→ Work order
Report only how many lines of the records contain the word "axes".

━━ Input records

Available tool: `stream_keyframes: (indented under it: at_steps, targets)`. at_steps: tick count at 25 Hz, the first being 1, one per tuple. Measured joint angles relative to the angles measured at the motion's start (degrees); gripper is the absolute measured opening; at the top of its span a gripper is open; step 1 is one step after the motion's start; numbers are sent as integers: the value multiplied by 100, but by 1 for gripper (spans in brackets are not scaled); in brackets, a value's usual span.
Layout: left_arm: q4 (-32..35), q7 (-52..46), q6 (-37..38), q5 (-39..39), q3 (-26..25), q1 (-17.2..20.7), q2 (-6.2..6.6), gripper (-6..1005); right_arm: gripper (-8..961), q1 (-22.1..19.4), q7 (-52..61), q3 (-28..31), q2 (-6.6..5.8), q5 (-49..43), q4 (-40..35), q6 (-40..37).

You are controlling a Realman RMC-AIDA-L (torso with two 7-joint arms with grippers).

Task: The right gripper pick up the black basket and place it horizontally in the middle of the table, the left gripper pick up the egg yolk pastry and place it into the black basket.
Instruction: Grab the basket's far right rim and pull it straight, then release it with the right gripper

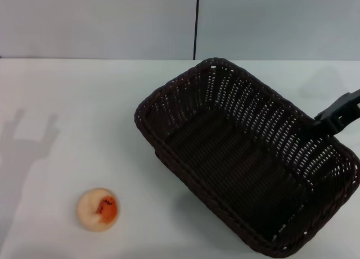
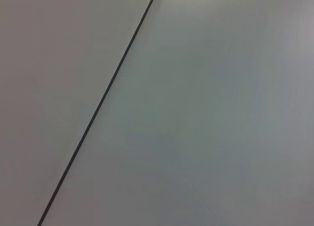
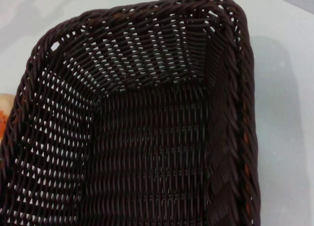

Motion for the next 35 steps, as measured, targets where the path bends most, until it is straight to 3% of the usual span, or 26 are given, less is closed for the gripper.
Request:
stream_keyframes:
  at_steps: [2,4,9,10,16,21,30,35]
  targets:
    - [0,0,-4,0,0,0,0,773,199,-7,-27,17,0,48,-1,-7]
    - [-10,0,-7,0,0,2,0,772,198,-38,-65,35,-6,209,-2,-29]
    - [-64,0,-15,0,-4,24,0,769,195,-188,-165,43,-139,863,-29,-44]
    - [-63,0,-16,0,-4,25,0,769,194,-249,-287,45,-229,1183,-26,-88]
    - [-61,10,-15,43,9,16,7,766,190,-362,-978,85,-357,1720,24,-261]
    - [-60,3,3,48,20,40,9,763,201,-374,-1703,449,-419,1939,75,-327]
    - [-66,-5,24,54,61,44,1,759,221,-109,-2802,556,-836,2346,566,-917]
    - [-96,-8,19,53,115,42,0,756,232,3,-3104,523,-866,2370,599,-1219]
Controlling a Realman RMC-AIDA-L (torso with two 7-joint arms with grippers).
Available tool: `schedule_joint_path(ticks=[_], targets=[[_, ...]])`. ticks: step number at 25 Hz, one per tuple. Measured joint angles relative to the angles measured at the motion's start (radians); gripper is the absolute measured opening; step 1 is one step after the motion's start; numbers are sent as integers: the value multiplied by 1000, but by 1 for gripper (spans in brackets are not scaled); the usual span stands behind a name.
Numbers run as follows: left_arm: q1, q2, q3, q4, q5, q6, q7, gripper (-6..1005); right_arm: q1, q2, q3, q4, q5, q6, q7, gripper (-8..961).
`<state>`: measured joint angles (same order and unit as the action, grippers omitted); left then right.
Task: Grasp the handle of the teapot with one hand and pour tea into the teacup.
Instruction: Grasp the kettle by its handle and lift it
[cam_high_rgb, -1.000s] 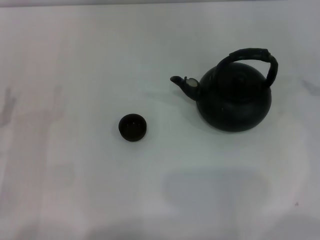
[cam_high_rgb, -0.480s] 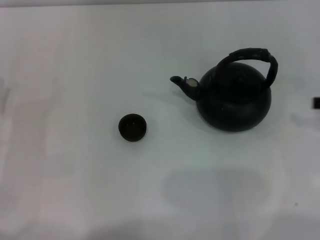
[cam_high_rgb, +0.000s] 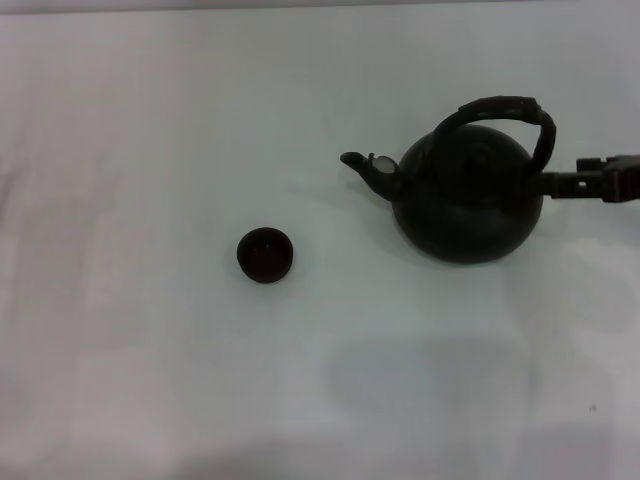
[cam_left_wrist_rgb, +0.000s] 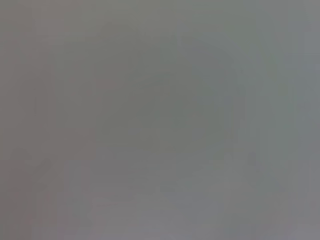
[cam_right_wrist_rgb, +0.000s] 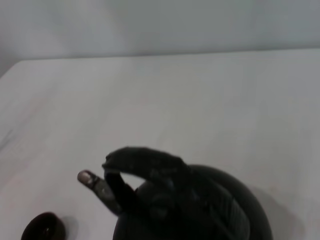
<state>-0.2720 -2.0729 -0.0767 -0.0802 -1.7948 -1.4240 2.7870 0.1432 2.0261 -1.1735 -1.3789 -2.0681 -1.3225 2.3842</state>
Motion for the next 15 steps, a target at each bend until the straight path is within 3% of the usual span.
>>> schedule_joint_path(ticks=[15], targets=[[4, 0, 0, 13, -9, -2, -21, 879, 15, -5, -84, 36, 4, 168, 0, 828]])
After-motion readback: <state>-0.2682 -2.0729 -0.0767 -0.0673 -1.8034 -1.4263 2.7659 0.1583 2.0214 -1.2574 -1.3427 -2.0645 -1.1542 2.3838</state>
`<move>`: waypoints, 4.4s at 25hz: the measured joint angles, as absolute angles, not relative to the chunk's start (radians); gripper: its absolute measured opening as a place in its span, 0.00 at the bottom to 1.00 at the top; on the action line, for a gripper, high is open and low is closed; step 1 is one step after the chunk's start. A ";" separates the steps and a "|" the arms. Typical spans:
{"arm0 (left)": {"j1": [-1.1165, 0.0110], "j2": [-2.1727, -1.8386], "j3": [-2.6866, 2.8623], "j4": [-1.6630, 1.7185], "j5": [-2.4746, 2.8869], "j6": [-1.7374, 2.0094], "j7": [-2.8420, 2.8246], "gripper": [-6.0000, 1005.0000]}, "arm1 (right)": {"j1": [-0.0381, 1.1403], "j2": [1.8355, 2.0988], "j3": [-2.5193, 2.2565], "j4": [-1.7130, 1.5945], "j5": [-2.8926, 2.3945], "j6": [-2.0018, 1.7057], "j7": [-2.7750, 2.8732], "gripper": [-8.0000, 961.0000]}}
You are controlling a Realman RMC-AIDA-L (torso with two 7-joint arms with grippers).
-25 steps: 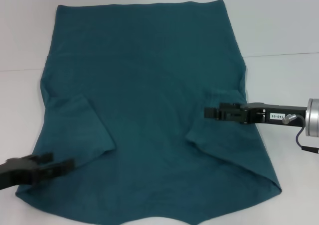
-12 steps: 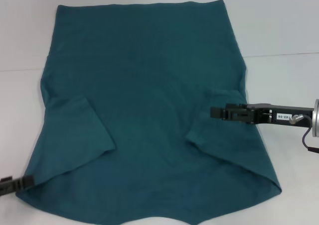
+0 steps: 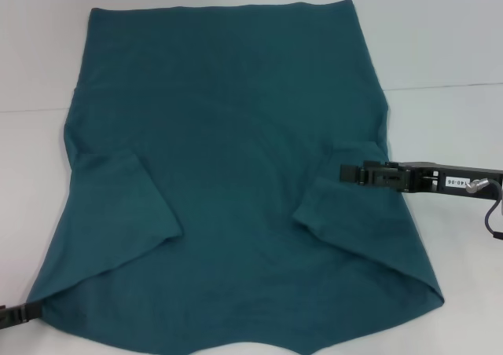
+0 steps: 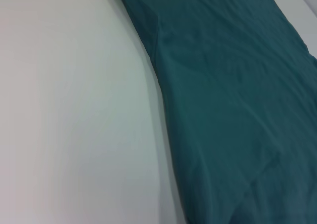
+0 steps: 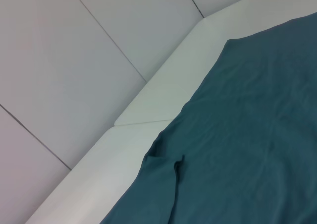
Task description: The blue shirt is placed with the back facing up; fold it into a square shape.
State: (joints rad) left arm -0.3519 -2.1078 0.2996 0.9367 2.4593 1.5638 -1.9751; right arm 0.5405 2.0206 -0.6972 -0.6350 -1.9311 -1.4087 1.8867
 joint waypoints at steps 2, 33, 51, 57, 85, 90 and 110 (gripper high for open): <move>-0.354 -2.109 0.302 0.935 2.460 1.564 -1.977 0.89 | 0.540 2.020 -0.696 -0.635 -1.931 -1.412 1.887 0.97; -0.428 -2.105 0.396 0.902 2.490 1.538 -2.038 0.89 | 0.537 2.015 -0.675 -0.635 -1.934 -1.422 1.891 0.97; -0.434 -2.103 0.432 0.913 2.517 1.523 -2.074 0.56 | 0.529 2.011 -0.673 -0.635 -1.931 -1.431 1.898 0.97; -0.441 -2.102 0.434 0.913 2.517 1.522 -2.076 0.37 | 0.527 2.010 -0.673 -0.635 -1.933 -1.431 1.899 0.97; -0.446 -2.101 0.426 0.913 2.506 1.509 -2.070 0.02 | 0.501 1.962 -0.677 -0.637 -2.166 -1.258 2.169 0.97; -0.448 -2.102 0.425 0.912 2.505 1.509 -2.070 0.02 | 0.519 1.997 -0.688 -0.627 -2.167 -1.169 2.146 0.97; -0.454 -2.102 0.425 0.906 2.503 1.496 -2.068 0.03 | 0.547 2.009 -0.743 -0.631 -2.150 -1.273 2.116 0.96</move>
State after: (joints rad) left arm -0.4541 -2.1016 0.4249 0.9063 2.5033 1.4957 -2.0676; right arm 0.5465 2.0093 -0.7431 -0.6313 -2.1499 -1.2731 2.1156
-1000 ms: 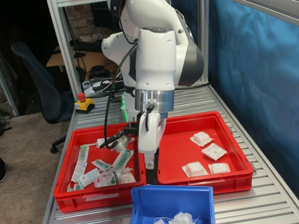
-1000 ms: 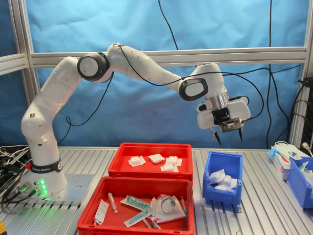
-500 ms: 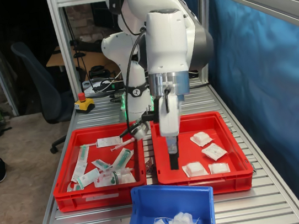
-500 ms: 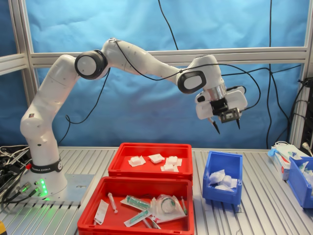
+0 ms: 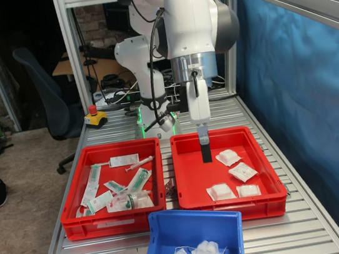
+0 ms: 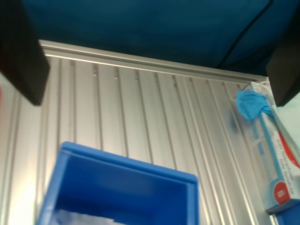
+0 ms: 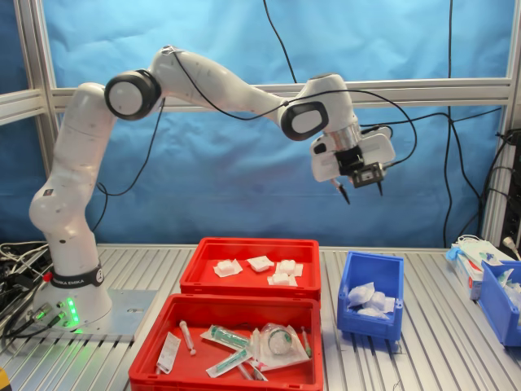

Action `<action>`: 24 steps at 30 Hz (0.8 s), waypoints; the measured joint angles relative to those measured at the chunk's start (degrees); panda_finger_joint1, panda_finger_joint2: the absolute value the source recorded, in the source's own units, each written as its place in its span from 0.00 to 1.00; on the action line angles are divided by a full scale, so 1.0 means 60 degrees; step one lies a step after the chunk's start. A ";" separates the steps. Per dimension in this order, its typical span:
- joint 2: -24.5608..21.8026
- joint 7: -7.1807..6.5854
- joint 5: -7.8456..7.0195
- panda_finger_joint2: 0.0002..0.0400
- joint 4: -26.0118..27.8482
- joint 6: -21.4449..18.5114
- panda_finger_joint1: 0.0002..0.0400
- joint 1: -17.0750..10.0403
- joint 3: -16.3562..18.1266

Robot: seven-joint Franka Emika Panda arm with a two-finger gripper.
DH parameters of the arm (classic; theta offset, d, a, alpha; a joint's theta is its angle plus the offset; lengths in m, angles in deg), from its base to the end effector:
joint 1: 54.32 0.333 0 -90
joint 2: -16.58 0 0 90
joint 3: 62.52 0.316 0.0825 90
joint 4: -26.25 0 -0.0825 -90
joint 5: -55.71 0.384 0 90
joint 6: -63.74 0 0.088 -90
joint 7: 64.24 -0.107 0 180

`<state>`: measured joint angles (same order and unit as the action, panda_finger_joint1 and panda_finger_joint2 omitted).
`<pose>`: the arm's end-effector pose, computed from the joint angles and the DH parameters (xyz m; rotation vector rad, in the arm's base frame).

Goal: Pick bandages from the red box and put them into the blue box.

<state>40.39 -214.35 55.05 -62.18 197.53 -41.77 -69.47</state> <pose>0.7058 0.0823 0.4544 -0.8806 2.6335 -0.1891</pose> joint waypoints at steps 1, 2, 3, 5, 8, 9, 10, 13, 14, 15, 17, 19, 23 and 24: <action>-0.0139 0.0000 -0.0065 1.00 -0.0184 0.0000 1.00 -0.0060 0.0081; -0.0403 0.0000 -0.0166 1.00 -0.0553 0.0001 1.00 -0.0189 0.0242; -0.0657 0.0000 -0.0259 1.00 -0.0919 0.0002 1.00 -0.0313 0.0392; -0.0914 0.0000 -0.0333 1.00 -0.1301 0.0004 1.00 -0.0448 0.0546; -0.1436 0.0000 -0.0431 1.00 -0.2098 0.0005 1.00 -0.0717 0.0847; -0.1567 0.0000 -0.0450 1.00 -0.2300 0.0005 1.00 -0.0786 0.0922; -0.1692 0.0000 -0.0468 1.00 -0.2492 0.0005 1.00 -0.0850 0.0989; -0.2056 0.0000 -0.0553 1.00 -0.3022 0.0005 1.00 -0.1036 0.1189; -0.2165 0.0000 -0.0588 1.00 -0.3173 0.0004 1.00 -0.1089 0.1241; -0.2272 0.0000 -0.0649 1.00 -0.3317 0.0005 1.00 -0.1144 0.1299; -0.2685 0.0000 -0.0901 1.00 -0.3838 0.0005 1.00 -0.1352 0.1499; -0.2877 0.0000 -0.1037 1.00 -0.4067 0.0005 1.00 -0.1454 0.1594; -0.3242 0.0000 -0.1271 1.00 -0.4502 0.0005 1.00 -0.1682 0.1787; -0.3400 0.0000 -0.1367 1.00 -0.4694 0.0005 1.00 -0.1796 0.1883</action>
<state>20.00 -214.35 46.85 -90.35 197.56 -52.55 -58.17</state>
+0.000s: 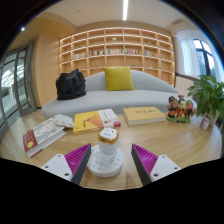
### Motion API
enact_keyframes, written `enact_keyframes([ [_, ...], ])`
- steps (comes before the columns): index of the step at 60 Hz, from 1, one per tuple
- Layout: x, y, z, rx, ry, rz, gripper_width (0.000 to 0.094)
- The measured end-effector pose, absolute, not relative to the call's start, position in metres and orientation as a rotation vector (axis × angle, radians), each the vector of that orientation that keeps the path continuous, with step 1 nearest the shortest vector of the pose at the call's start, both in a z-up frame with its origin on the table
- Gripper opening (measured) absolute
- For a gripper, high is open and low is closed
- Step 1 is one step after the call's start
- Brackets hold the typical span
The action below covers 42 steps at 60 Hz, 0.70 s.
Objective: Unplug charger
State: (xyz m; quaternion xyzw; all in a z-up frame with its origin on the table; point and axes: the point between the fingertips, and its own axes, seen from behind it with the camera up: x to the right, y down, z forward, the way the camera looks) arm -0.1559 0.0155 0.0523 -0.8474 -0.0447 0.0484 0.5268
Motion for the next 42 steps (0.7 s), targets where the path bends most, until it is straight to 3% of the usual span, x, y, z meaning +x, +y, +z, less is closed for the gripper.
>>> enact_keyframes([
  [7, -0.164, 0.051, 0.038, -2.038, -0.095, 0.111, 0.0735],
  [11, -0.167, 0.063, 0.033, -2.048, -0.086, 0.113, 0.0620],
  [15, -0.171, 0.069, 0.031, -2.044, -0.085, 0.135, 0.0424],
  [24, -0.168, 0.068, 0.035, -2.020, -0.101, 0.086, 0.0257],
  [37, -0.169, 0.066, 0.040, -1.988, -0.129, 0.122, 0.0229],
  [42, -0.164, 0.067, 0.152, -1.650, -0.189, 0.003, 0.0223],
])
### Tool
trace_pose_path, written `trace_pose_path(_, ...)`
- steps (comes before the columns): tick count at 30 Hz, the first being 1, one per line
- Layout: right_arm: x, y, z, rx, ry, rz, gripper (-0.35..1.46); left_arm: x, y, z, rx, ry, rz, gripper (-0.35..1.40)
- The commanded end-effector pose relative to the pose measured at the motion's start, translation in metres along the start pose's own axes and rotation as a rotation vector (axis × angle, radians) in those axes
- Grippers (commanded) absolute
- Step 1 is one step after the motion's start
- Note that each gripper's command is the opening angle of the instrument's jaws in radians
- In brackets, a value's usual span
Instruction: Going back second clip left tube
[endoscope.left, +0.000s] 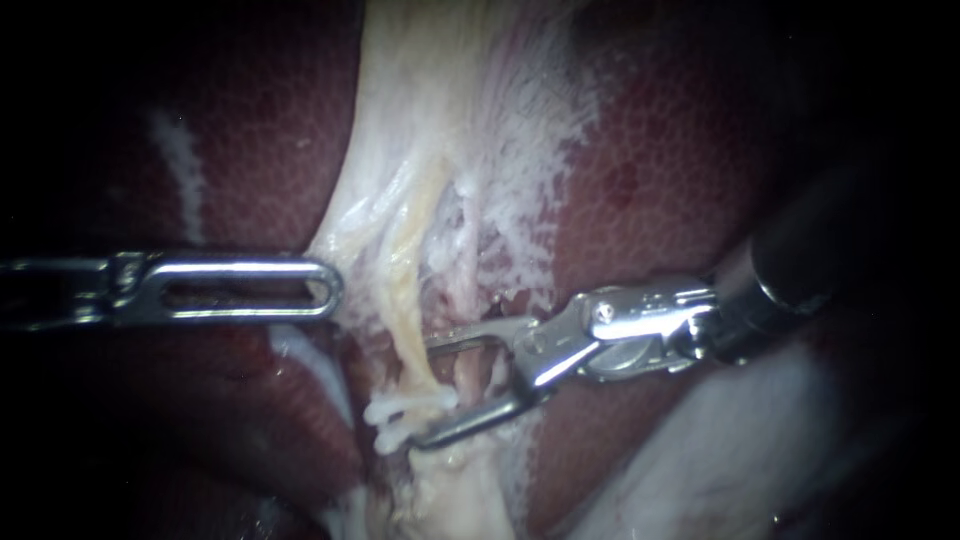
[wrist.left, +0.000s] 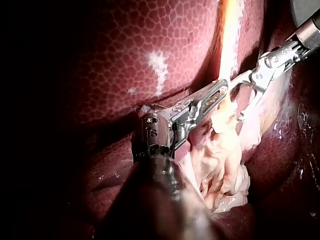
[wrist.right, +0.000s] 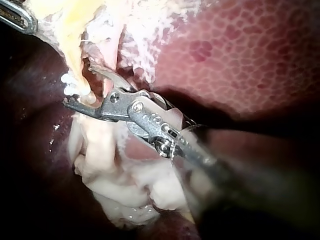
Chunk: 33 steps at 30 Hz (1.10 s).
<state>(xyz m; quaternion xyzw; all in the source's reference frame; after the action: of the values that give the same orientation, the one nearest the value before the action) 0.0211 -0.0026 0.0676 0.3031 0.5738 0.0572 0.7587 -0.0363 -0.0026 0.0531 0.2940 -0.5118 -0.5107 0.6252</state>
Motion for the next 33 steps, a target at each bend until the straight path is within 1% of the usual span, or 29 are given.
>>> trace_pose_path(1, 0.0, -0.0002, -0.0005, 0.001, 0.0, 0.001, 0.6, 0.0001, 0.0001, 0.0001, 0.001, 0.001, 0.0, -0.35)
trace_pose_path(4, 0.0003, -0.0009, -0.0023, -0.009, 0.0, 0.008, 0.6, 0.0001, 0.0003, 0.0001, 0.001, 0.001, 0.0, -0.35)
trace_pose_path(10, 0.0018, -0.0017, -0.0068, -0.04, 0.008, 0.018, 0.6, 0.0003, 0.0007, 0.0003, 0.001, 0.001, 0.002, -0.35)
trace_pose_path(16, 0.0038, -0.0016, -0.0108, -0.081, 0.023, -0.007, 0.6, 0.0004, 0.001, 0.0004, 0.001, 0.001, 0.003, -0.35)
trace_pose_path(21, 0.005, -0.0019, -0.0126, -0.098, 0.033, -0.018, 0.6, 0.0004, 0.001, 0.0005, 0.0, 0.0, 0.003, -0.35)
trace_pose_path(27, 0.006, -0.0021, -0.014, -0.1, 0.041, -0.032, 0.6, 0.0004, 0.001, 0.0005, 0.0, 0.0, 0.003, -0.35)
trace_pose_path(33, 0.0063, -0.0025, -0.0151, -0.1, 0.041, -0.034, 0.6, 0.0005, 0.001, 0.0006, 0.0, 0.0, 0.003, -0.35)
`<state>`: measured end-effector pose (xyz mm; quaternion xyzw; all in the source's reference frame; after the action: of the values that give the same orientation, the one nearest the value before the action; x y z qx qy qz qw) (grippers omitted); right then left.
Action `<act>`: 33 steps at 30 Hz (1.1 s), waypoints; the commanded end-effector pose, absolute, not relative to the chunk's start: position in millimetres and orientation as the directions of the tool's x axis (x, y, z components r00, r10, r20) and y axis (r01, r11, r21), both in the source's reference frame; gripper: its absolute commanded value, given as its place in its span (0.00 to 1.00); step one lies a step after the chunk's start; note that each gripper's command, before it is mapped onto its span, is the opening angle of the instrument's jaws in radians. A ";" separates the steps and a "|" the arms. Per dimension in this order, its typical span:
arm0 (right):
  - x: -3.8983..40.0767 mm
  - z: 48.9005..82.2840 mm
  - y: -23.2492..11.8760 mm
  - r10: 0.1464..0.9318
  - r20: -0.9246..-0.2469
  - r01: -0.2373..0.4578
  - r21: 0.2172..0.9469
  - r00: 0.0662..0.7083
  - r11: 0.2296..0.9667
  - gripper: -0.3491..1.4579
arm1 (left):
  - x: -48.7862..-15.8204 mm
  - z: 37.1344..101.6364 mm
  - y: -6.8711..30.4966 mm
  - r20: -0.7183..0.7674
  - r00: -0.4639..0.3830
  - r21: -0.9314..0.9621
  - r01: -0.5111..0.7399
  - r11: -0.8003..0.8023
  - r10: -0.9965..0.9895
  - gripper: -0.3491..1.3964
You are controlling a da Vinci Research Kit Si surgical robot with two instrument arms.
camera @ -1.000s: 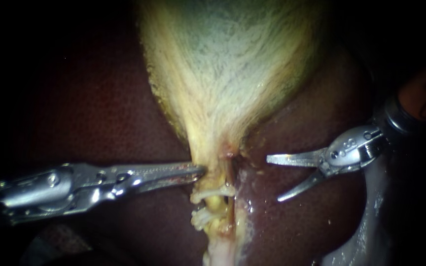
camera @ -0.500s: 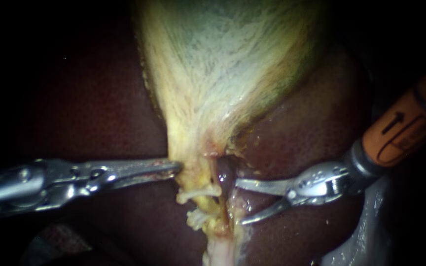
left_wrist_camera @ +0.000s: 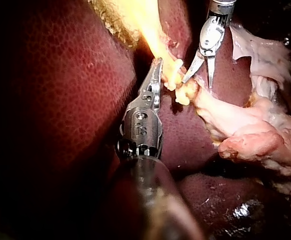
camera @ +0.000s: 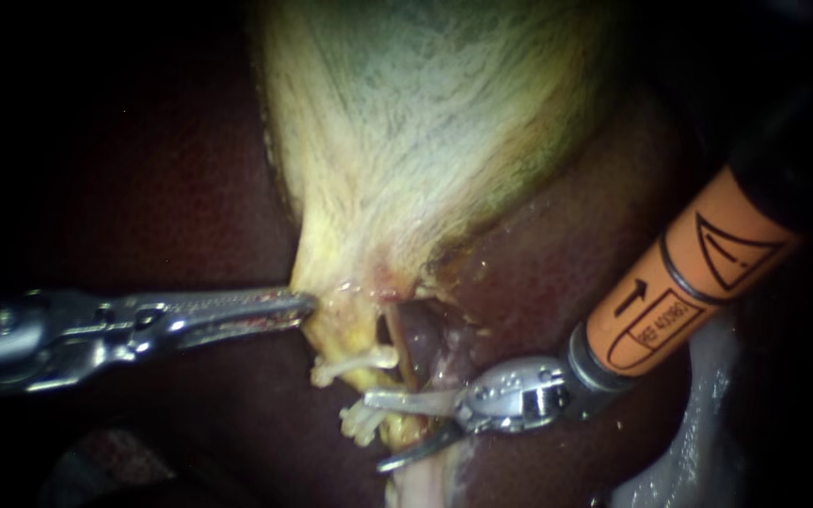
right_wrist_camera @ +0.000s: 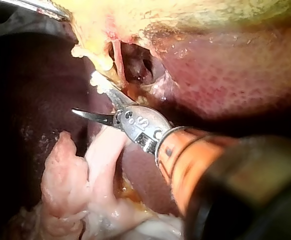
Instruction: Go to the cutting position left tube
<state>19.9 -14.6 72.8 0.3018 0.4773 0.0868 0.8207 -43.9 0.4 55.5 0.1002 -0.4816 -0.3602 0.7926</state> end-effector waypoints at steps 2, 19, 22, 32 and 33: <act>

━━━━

→ Answer for the task
2